▶ [LISTED RECORDS]
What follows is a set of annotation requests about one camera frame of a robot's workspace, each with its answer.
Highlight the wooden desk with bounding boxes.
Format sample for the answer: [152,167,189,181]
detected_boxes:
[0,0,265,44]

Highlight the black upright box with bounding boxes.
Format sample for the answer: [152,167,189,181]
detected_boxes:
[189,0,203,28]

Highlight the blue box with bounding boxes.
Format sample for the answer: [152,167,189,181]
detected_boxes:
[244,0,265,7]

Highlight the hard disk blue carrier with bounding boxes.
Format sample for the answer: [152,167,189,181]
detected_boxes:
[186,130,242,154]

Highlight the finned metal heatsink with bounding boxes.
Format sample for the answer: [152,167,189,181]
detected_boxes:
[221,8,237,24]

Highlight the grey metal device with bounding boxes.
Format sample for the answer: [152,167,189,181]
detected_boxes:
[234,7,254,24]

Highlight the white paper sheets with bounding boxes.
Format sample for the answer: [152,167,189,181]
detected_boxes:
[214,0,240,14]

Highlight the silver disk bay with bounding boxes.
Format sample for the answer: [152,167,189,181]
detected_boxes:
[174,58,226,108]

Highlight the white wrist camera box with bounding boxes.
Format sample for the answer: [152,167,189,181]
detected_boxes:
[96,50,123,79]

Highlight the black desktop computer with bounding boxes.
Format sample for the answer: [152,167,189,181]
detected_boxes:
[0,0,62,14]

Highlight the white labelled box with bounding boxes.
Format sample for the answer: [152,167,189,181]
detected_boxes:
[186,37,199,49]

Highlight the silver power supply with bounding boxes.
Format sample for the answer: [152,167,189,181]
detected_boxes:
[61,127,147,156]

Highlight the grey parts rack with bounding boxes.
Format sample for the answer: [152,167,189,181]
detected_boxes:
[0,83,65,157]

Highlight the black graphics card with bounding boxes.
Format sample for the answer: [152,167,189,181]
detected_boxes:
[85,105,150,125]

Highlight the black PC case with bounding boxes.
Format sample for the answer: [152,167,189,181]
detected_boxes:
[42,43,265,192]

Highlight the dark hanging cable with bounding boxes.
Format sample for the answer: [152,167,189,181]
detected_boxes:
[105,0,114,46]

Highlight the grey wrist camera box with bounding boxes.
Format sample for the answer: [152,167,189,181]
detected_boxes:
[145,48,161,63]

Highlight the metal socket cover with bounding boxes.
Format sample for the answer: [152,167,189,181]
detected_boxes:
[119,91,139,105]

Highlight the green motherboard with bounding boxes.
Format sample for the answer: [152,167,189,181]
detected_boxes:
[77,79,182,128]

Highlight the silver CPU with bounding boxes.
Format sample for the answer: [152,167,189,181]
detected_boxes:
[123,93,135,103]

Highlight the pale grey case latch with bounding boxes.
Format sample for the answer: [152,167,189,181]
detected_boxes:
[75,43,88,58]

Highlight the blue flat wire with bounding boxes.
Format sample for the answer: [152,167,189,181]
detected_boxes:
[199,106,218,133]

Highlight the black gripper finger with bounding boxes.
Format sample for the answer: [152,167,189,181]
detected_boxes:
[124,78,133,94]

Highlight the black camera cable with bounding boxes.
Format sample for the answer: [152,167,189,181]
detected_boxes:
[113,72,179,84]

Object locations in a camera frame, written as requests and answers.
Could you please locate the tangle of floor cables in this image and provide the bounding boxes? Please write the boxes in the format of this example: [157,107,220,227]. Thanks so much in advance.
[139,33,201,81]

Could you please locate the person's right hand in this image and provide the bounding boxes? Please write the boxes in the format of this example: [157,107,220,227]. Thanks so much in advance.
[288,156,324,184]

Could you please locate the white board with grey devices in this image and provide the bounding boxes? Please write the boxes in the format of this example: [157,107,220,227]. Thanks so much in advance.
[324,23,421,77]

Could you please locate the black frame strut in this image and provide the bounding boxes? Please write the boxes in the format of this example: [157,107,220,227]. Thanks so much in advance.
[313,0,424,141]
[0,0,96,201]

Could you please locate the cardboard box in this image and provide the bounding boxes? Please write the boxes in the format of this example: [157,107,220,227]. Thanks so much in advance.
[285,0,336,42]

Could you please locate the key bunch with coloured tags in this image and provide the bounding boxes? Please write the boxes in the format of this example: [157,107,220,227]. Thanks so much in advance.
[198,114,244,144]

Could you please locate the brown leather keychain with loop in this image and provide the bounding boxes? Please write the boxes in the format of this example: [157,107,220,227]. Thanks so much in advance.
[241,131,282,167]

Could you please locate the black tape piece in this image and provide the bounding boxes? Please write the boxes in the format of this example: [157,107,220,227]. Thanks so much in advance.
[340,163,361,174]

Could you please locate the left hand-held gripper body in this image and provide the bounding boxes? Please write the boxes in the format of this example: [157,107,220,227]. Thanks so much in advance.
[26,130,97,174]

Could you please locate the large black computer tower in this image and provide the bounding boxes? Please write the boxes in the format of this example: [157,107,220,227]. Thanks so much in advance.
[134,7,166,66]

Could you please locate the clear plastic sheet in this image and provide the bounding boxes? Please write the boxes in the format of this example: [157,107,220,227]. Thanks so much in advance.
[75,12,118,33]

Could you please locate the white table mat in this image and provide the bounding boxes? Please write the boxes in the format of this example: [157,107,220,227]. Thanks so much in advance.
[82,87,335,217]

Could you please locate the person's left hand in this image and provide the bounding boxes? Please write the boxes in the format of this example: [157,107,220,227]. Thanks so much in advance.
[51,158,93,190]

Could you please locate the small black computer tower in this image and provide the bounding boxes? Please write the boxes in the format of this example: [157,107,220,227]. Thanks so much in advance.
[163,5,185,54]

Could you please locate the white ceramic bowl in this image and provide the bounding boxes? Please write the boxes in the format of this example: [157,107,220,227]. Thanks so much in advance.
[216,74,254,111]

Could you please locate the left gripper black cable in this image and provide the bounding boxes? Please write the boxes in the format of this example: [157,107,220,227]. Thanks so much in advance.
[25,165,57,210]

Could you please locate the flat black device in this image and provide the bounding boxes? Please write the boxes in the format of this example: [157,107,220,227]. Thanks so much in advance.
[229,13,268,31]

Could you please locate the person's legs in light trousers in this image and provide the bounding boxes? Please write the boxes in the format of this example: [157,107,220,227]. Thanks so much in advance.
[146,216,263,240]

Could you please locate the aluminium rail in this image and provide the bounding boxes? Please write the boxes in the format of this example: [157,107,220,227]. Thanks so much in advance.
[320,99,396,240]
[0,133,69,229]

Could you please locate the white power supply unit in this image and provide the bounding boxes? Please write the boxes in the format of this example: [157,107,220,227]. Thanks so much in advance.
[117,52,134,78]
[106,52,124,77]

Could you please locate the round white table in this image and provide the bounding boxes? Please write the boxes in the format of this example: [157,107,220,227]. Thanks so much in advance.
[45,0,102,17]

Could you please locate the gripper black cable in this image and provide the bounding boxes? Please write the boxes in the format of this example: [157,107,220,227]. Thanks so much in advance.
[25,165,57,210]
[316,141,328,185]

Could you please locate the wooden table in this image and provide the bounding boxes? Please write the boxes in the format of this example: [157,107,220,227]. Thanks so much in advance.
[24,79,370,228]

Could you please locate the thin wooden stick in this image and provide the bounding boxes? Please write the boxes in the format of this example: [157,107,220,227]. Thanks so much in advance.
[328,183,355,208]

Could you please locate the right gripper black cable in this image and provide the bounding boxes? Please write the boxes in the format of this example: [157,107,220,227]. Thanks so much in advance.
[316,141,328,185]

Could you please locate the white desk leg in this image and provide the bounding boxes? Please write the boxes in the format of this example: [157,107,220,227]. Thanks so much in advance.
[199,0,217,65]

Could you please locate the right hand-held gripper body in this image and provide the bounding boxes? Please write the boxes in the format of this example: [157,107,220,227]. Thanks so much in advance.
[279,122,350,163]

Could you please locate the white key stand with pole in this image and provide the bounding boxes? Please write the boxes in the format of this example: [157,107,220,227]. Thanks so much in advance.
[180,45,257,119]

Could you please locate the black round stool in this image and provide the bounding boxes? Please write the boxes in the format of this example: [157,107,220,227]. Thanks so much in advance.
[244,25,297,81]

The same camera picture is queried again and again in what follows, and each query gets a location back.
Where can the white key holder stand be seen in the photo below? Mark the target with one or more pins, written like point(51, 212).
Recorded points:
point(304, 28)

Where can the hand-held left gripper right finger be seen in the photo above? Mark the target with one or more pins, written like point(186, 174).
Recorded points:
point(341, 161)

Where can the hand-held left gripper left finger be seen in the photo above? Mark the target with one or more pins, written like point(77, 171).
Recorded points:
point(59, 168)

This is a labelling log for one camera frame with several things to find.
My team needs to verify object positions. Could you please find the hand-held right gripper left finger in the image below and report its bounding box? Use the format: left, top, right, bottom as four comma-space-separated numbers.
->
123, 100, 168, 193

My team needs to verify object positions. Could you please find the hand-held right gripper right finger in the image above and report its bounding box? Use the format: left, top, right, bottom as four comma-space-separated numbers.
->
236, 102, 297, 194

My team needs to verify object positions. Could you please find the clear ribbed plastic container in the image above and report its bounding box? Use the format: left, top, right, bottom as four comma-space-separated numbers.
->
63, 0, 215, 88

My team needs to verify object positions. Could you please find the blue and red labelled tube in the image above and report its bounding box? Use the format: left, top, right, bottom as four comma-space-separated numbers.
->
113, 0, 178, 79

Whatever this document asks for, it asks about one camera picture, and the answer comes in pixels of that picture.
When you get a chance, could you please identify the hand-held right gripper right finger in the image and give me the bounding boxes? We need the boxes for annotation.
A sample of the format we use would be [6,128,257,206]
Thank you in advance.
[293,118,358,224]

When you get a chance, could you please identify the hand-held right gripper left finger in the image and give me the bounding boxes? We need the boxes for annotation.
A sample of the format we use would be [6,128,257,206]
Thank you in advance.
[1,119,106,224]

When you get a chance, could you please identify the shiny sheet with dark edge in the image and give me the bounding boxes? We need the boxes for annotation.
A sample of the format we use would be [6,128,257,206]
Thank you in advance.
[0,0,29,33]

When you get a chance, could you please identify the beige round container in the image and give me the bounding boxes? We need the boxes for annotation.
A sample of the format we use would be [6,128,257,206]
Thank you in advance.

▶ [EXERCISE] Within the listing above, tally the lines holding the word "container". Give the tally only.

▶ [RESPONSE TO THE EXERCISE] 2